[Stored data entries]
<<<<
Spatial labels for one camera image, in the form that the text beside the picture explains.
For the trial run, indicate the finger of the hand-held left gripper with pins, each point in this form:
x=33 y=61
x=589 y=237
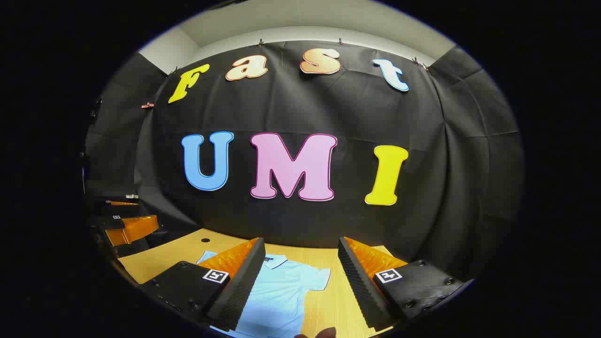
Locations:
x=134 y=230
x=121 y=203

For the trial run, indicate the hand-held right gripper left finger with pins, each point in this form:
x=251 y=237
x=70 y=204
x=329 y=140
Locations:
x=242 y=286

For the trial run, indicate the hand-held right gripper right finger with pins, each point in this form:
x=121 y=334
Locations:
x=359 y=286

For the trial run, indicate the light blue T-shirt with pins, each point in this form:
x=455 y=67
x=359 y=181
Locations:
x=281 y=291

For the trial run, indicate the black backdrop cloth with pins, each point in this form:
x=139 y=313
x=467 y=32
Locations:
x=328 y=108
>>>>
## Exercise requirements
Set down, exactly and only, the lines running from the one holding "For the trial run, indicate the light" through the end of the records above, both ends included.

## Expected answer
For the trial run, indicate the light blue T-shirt with pins, each point in this form:
x=455 y=67
x=359 y=181
Locations:
x=281 y=291

For the trial run, indicate the black backdrop cloth with pins, each point in this form:
x=139 y=313
x=467 y=32
Locations:
x=328 y=108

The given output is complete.